Добавьте 50 микролитров разбавленного стрептавидина-хрена пероксидазы в TBST к каждой колодец и инкубировать при комнатной температуре в течение одного часа. Вымойте пять раз три минуты с 200 микролитров TBST со тряской. Добавьте к каждому колодец 50 микролитров хемилюминесцентного субстрата ELISA и немедленно прочитайте в считыватель пластин, способный обнаруживать люминесценцию.
Хотя флуоресцентные ядра могут быть обнаружены стандартным считывателем пластин флуоресценции, используя протокол люминесценции, флуоресцентное сканирование преобразуется в однородное жидкое считывание, обнаруженное с пероксидазом стрептавидина-хрена и стандартным субстратом ELISA. Преимущество этого метода по сравнению с флуоресцентным считыванием является более однородным считыванием, и пластина может быть прочитана в считанные секунды, как поменьше здесь, когда было измерено распространение VSMC в ответ на PDGF. Недостатком является то, что фон выше, чем при флуоресценции, поэтому отрицательный контроль, как правило, выше.
В попытке уменьшить изменчивость результаты нормализовались до первоначального количества клеток.
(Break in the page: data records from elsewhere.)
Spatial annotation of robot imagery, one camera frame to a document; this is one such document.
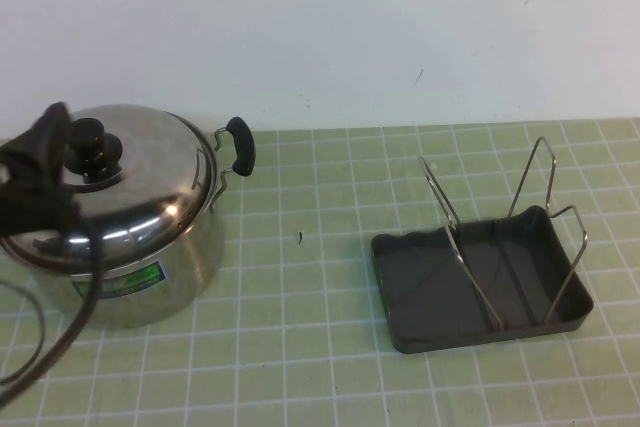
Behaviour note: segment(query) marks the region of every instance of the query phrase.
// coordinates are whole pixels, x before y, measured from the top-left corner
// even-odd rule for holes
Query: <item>power cord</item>
[[[0,380],[0,385],[8,385],[5,390],[0,392],[0,410],[4,409],[10,402],[15,400],[20,394],[24,393],[31,385],[46,374],[47,371],[60,360],[67,350],[69,350],[69,347],[71,347],[73,341],[78,337],[78,335],[80,335],[84,327],[87,325],[91,314],[93,314],[104,280],[104,270],[100,255],[101,239],[96,235],[91,222],[82,217],[70,201],[61,197],[59,195],[59,191],[51,182],[46,179],[41,179],[38,183],[40,185],[37,187],[42,188],[42,192],[50,197],[50,200],[54,202],[53,205],[56,205],[59,209],[60,217],[67,221],[65,224],[77,226],[78,230],[89,239],[89,255],[91,261],[90,270],[92,274],[91,282],[89,283],[89,290],[85,295],[84,301],[75,318],[51,348],[40,358],[40,360],[37,360],[42,351],[45,339],[45,321],[42,307],[33,294],[25,288],[0,280],[0,285],[23,295],[27,301],[33,305],[36,310],[40,326],[40,341],[34,354],[22,367]]]

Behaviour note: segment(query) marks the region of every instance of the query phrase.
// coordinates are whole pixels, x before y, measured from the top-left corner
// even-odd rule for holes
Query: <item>baking tray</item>
[[[546,206],[514,215],[536,150],[548,148],[552,167]],[[403,353],[464,347],[580,327],[593,300],[575,273],[587,246],[578,209],[551,213],[556,160],[539,138],[506,217],[460,222],[427,162],[423,170],[448,219],[433,232],[382,234],[371,242],[373,267],[394,347]],[[573,211],[582,245],[570,260],[551,219]]]

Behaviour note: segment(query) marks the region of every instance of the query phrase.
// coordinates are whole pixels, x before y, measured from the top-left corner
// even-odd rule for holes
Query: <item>countertop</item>
[[[219,200],[226,252],[208,290],[149,327],[86,330],[0,425],[640,425],[639,129],[621,119],[257,133],[257,168]],[[395,352],[370,241],[443,225],[418,155],[463,220],[504,216],[539,135],[558,159],[554,207],[575,203],[589,232],[578,273],[593,312],[570,334]],[[537,158],[521,207],[544,202],[549,159]],[[555,226],[575,252],[575,220]],[[3,278],[30,283],[1,262]],[[52,306],[47,322],[50,338],[64,327]],[[36,336],[33,313],[3,293],[5,373]]]

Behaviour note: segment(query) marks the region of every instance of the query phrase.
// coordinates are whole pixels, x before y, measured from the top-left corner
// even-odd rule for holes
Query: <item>lid knob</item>
[[[122,157],[122,142],[104,131],[98,119],[78,119],[71,123],[69,149],[64,165],[81,174],[85,183],[99,181],[116,174]]]
Однако в отдельном наборе экспериментов было показано, что этот метод недостаточно чувствителен для обнаружения небольших различий в числах клеток. Наиболее эффективным и точным способом подсчета положительных и полных ячеек EdU является использование считыватель пластин изображений.
Если этот тип считыватель пластин недоступен, ручной подсчет также даст точные результаты. При сравнении этих двух методов положительное ручное количество EdU было идентично автоматическому подсчету, как и общее количество нестимулированных. Преимуществом этих двух методов является видимость клеток, которые должны быть подсчитаны, улучшена точность, и что неспецифическое окрашивание мусора можно увидеть и избежать.
Основным недостатком метода ручного подсчета является время. Не забудьте сделать решение для маркировки свежим непосредственно перед использованием и добавить ингредиенты в порядке, представленном в письменном протоколе. Если интенсивность окрашивания тусклая, попробуйте настроить соотношение хелатора и меди.
Помните, что параформальдегид токсичен. Он должен быть использован в дым капот во время ношения перчаток. Сама процедура не является сложной, но, возможно, потребуется оптимизировать путем корректировки хелатора на медные соотношения в решении маркировки.
Кроме того, время инкубации и продолжительность лечения ЭдУ могут быть скорректированы в зависимости от типа клетки и конкретного вопроса. Этот метод совместим с поверхностью клеток и внутриклеточным окрашиванием, так что характеристики деления и неразделения клеток могут быть определены. Хотя обычно используется для измерения пролиферации, нажмите химии также могут быть использованы для метаболической маркировки РНК, белков, жирных кислот и углеводов.
Если метаболическая цель интереса находится на поверхности клетки, живые клетки могут быть помечены.